**What needs to be done:** Only lines with the string "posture" matter here; gather them from the material below.

**Dataset content:**
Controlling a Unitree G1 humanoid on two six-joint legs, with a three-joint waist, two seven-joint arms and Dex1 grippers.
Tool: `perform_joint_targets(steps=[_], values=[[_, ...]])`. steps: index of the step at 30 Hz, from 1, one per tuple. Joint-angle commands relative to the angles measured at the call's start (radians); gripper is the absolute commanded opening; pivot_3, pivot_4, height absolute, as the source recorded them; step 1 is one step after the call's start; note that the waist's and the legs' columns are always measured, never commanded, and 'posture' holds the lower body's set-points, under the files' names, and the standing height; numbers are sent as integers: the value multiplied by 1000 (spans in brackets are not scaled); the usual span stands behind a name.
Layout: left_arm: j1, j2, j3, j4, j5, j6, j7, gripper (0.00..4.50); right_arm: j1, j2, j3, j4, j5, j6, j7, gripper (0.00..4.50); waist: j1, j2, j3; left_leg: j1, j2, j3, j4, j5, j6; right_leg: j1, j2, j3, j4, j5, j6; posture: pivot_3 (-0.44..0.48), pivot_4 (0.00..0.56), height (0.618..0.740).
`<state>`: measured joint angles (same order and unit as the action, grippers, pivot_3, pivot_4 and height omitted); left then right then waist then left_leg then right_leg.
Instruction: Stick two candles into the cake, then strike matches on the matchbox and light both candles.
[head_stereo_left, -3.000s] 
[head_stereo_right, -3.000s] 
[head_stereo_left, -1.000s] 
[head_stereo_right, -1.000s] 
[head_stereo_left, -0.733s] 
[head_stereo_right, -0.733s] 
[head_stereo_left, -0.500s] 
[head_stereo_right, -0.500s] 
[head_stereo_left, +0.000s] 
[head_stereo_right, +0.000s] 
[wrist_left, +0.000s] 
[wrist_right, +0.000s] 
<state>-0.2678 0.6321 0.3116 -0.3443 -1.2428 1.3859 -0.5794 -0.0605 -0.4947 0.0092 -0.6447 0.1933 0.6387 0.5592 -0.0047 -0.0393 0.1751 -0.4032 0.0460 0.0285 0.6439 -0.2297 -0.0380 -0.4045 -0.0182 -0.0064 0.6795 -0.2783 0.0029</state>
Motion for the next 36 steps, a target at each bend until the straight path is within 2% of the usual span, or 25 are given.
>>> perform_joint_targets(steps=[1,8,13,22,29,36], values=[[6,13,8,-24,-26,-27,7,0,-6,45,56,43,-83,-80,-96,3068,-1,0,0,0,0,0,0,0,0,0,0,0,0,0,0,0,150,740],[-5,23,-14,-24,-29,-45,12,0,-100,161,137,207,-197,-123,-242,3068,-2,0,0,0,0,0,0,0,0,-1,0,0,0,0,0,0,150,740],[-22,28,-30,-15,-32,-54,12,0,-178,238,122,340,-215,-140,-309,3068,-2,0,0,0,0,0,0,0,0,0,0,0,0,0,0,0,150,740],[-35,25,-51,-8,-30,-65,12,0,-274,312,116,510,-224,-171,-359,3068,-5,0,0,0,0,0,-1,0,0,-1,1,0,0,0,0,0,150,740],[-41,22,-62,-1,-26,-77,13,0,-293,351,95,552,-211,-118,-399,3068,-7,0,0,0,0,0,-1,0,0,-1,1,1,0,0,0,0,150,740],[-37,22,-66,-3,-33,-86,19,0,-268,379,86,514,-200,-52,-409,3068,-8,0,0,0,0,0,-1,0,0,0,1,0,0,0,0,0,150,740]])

**Answer section:**
Tool: `perform_joint_targets(steps=[_], values=[[_, ...]])`. steps: index of the step at 30 Hz, from 1, one per tuple. Joint-angle commands relative to the angles measured at the call's start (radians); gripper is the absolute commanded opening; pivot_3, pivot_4, height absolute, as the source recorded them; step 1 is one step after the call's start; note that the waist's and the legs' columns are always measured, never commanded, and 'posture' holds the lower body's set-points, under the files' names, and the standing height; numbers are sent as integers: the value multiplied by 1000 (spans in brackets are not scaled); the usual span stands behind a name.
Layout: left_arm: j1, j2, j3, j4, j5, j6, j7, gripper (0.00..4.50); right_arm: j1, j2, j3, j4, j5, j6, j7, gripper (0.00..4.50); waist: j1, j2, j3; left_leg: j1, j2, j3, j4, j5, j6; right_leg: j1, j2, j3, j4, j5, j6; posture: pivot_3 (-0.44..0.48), pivot_4 (0.00..0.56), height (0.618..0.740).

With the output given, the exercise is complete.